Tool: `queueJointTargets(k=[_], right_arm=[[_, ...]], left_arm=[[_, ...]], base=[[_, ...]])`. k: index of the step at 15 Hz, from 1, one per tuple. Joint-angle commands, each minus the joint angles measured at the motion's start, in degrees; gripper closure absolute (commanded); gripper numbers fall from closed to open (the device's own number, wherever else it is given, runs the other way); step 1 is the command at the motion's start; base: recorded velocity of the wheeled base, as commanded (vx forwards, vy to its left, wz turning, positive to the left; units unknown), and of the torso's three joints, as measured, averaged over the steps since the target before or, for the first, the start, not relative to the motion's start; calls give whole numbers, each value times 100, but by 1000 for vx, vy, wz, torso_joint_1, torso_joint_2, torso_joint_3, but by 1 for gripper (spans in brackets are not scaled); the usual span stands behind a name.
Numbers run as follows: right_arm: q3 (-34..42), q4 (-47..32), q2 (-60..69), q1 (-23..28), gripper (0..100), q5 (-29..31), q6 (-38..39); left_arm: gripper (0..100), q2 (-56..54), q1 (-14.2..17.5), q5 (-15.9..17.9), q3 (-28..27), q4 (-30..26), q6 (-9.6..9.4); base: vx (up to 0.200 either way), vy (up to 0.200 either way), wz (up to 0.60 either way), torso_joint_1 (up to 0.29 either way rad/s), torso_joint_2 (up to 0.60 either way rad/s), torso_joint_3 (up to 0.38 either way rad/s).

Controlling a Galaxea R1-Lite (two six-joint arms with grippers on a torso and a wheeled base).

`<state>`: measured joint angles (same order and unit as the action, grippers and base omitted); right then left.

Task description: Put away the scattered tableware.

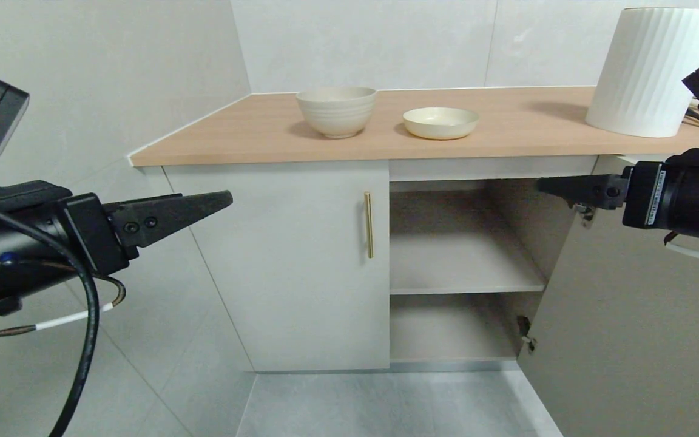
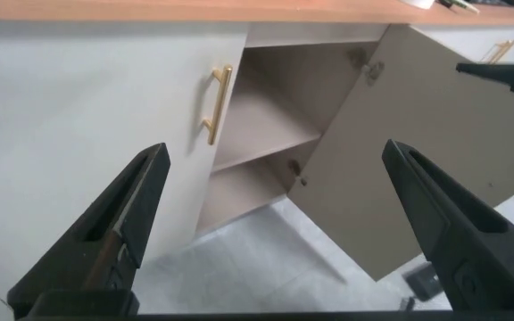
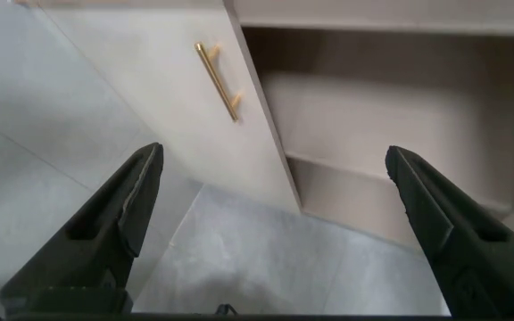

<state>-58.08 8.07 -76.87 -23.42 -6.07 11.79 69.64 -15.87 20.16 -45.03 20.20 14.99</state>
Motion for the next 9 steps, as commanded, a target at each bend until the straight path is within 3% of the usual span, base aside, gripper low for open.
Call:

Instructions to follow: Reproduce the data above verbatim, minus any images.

Result of this exercise:
Tool: `queueJointTargets(k=[_], right_arm=[[_, ...]], left_arm=[[_, ...]], base=[[_, ...]])`. k: index of the step at 15 Hz, from 1, one per tuple. Joint-angle commands, each minus the joint angles measured at the motion's start, in degrees; gripper closure absolute (commanded); gripper numbers fall from closed to open (the device's own number, wherever else it is given, runs the other way); step 1 is the command at the motion's start; base: recorded velocity of the wheeled base, as commanded (vx forwards, vy to its left, wz turning, positive to the left; units unknown), and of the torso's three joints, as measured, averaged over the steps since the target before or, for the first, the start, not relative to the motion's start; calls give whole numbers, each value times 100, but by 1000 for vx, vy, wz, torso_joint_1, torso_joint_2, torso_joint_3, but by 1 for gripper (spans in brackets are not scaled); the usual span stands behind a name.
Numbers run as follows: right_arm: q3 (-34..42), q4 (-47..32), q2 (-60..69), q1 (-23..28), gripper (0..100), q5 (-29..31), q6 (-38..39); left_arm: gripper (0..100), q2 (-56..54), q1 (-14.2..17.5), q5 (-15.9..17.9), q3 (-28..27), q4 (-30..26), q6 (-9.6..9.4); base: vx (up to 0.200 either way), vy (up to 0.200 either way), wz (up to 0.60 either way), torso_joint_1 (up to 0.29 either way rad/s), torso_joint_2 (up to 0.60 either way rad/s), torso_joint_3 (up to 0.38 either way rad/s).

Controlling a Galaxea R1-Lite (two six-joint arms with grippers on a torso and a wheeled base).

`<state>`: measured joint angles (same order and unit as the action, grippers and base omitted); right then left.

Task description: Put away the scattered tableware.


<state>-58.08 8.07 -76.87 -23.42 -6.07 11.79 69.64 -15.87 20.16 -45.03 20.20 14.99</state>
Motion for the next 9 steps, as commanded, a target at each bend until the straight path is within 3% of the usual span, base aside, gripper low for open.
Call:

This answer is now complete.